%%

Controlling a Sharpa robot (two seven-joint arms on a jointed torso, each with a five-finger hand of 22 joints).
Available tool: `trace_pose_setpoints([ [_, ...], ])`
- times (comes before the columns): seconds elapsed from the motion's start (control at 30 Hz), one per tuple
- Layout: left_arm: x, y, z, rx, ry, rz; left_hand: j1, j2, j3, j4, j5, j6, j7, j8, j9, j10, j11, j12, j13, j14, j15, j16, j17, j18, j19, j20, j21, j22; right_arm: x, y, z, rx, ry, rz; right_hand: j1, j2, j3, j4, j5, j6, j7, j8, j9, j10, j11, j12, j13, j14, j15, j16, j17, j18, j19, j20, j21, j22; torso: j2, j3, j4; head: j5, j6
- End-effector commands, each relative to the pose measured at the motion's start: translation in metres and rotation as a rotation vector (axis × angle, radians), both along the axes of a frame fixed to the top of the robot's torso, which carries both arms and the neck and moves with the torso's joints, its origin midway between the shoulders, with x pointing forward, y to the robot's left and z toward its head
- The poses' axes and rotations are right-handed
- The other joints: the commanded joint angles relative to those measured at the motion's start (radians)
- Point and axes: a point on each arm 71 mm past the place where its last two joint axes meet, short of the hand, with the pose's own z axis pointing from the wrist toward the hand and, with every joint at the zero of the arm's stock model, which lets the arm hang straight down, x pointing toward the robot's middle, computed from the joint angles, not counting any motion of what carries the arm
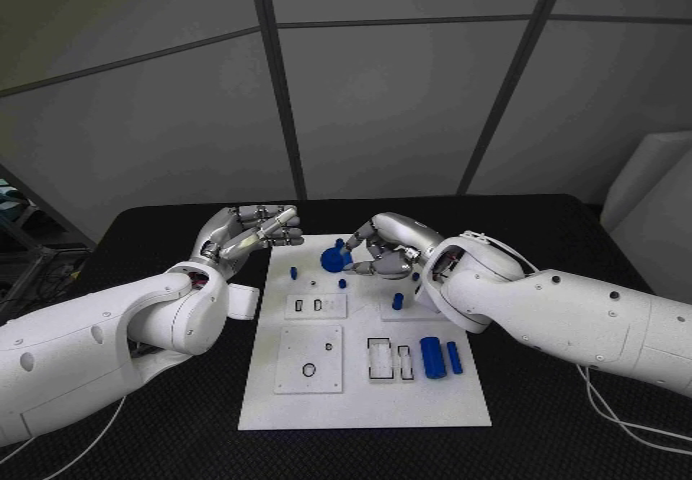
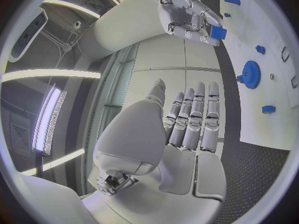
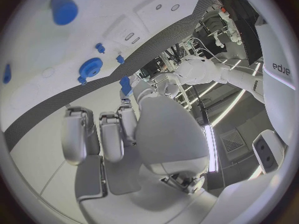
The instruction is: Assemble the parts on the task board
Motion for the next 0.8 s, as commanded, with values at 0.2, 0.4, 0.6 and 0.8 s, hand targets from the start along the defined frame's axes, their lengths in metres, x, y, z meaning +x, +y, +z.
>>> trace_pose_setpoints([
  [0.2, 0.001, 0.001, 0.001, 0.002, -0.009, -0.005, 0.002, 0.003, 0.001, -0.007, -0.005, 0.001, 0.005, -0.005, -0.001, 0.002, 0.005, -0.006, -0.001, 0.001, 0.003, -0.007, 0.001, 0.006, 0.006, 0.000, -0.007, -0.001, -0.010, 0.026, -0.013, -0.094, 0.010, -0.013, -0.001, 0.003, 0.006, -0.001, -0.006, 0.003, 0.001, 0.002, 0.000, -0.008, 0.002, -0.009, 0.011, 0.092, -0.005, 0.000, 0.211, -0.009, -0.004, -0.006, 0.000, 0.059, 0.002, -0.0003, -0.0034, 0.027, -0.009],
  [0.4, 0.002, 0.001, 0.001, 0.001, -0.010, -0.005, 0.002, 0.003, 0.001, -0.007, -0.005, 0.001, 0.005, -0.005, -0.001, 0.002, 0.005, -0.006, -0.001, 0.001, 0.003, -0.007, 0.001, 0.006, 0.006, 0.000, -0.007, -0.001, -0.018, 0.039, -0.028, -0.133, 0.049, -0.004, -0.004, 0.000, 0.006, 0.000, -0.006, 0.001, 0.002, 0.000, 0.000, -0.011, 0.003, -0.011, 0.008, 0.092, -0.004, -0.001, 0.209, -0.009, -0.006, -0.006, -0.002, 0.057, 0.002, -0.0002, -0.0019, 0.029, -0.014],
  [0.6, 0.002, 0.000, 0.001, 0.001, -0.011, -0.005, 0.002, 0.003, 0.001, -0.007, -0.005, 0.001, 0.005, -0.005, -0.001, 0.002, 0.005, -0.006, -0.001, 0.001, 0.003, -0.007, 0.001, 0.006, 0.006, 0.000, -0.007, -0.001, -0.023, 0.046, -0.042, -0.144, 0.080, -0.011, -0.005, -0.001, 0.006, 0.000, -0.006, 0.001, 0.002, 0.000, 0.000, -0.011, 0.003, -0.012, 0.007, 0.091, -0.004, -0.002, 0.208, -0.009, -0.006, -0.006, -0.002, 0.056, 0.001, 0.0012, -0.0026, 0.031, -0.018],
  [0.8, 0.002, -0.001, 0.001, 0.000, -0.011, -0.008, 0.002, 0.003, 0.002, -0.007, -0.006, 0.001, 0.005, -0.006, -0.001, 0.002, 0.005, -0.007, -0.001, 0.001, 0.003, -0.008, 0.002, 0.007, 0.006, 0.000, -0.007, -0.001, -0.023, 0.050, -0.049, -0.161, 0.074, -0.015, -0.006, -0.002, 0.006, 0.000, -0.006, 0.002, 0.002, 0.001, 0.000, -0.012, 0.003, -0.013, 0.007, 0.091, -0.004, -0.002, 0.208, -0.008, -0.007, -0.006, -0.003, 0.055, 0.001, 0.0003, -0.0022, 0.034, -0.022],
])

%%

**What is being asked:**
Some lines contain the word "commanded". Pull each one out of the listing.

**Expected answer:**
- The other joints: the commanded joint angles relative to those measured at the motion's start (radians)
Motion for the next 0.8 s, as commanded, with values at 0.2, 0.4, 0.6 and 0.8 s, hand targets from the start along the defined frame's axes, their lengths in metres, x, y, z meaning +x, +y, +z.

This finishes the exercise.